Three substantive things follow from this. First, the docx's "Thomas McKenna m. Annie Thorton, d. 16 Jan 1870 / 3 May 1895" generation is now epigraphically attested, decisively settling the Geneanet-vs-docx discrepancy below in favour of the docx. Second, the Hegarty share of the plot is explained by an Annie McKenna m. ?? Hegarty marriage in the third generation — Thomas-d.1870's daughter Annie. Third, the stone explicitly says "1798 REBELLION TIPPERARY" rather than Wexford. The May 2026 photograph above resolves what had previously been a three-source disagreement in favour of Tipperary; Roche's 1998 Irish Times quote of the stone as "Wexford" was wrong. Full discussion on the 1798 page and the Listowel descendants page.

Documented Gen 4 children / child targets of Thomas McKenna (d. 1870) — mothers split by record

Civil-registration death register page 263 of the Listowel Superintendent Registrar's District for 1906. Entry No. 436 records the death of John McKenna of Church Street, Listowel, on 28 August 1906: bachelor, age 52, laborer, cause of death apoplexy 4 hours, no medical attendant. Informant Elizabeth Troy, sister, present at death.
1906 Listowel district death register page 263 entry no. 436 — John McKenna died Church Street Listowel on 28 August 1906, age 52, bachelor laborer, of apoplexy (4 hours, no medical attendant). Informant: Elizabeth Troy, sister, present at death. Saved at raw/john-mckenna-sister-elizabeth-troy.pdf. NAI image identifier 04557419. (Image filename retained as "1904-death-cert" for backward link compatibility, but the year IS 1906.)

The cert anchors Bessie/Elizabeth McKenna m.

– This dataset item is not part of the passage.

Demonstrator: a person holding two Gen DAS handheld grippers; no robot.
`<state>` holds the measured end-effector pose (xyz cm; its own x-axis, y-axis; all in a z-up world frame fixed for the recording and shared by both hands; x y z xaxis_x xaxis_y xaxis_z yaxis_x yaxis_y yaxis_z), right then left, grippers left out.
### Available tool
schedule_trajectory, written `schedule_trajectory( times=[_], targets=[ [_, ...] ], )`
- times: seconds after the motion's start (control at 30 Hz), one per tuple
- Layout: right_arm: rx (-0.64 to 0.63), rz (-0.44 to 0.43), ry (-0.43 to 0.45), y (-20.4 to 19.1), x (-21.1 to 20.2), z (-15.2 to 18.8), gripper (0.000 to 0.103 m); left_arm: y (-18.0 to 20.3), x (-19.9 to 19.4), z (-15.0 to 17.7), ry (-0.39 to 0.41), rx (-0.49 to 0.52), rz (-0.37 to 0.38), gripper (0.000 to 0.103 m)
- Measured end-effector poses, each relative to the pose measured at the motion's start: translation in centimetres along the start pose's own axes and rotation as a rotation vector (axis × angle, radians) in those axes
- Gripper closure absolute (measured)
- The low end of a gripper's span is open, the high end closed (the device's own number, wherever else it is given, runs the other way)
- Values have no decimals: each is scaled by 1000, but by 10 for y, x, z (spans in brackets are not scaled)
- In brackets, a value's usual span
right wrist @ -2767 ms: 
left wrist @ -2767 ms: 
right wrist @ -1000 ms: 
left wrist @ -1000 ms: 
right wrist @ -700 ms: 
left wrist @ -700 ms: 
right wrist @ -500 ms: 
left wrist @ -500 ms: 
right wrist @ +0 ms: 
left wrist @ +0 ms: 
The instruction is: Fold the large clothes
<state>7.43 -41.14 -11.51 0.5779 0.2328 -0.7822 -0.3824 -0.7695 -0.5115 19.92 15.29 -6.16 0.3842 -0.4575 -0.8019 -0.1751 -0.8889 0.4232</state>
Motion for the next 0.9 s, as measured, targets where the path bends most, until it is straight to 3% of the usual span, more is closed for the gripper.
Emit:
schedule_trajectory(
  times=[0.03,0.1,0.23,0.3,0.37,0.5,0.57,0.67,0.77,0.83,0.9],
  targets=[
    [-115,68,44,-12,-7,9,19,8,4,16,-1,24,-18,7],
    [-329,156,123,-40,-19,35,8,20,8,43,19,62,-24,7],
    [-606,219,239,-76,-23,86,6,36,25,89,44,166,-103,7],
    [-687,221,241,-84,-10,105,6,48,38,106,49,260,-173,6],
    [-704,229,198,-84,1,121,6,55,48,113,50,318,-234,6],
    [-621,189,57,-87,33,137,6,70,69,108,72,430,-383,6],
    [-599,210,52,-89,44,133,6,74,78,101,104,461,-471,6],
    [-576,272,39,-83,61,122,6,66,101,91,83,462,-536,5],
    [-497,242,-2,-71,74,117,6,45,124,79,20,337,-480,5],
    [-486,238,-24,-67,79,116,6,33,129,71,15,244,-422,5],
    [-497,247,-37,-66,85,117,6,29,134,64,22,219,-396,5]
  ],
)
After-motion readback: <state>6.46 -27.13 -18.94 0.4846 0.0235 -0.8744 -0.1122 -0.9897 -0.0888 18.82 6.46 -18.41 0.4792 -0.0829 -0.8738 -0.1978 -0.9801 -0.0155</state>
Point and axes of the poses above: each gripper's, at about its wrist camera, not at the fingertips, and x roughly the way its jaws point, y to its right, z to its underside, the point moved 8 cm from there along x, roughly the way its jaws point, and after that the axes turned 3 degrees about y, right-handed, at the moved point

John R. Troy as the primary-document confirmed sibling — she signs as "Sister" of the deceased and her own 1871 marriage cert names her father as "Thomas McKenna, Farmer, of Ballyduhig" — i.e. our Thomas-d.1870. The child list is now broader than the older "Thomas + Annie only" version. Parish records show an earlier Elizabeth Dunn / Dunne household at Ballyduhig in 1831-1837, followed by two children with Ann / Annie Thornton in 1851-1852. So, yes: we know enough to add more children of Thomas and Annie, but James belongs under Elizabeth Dunne in the record.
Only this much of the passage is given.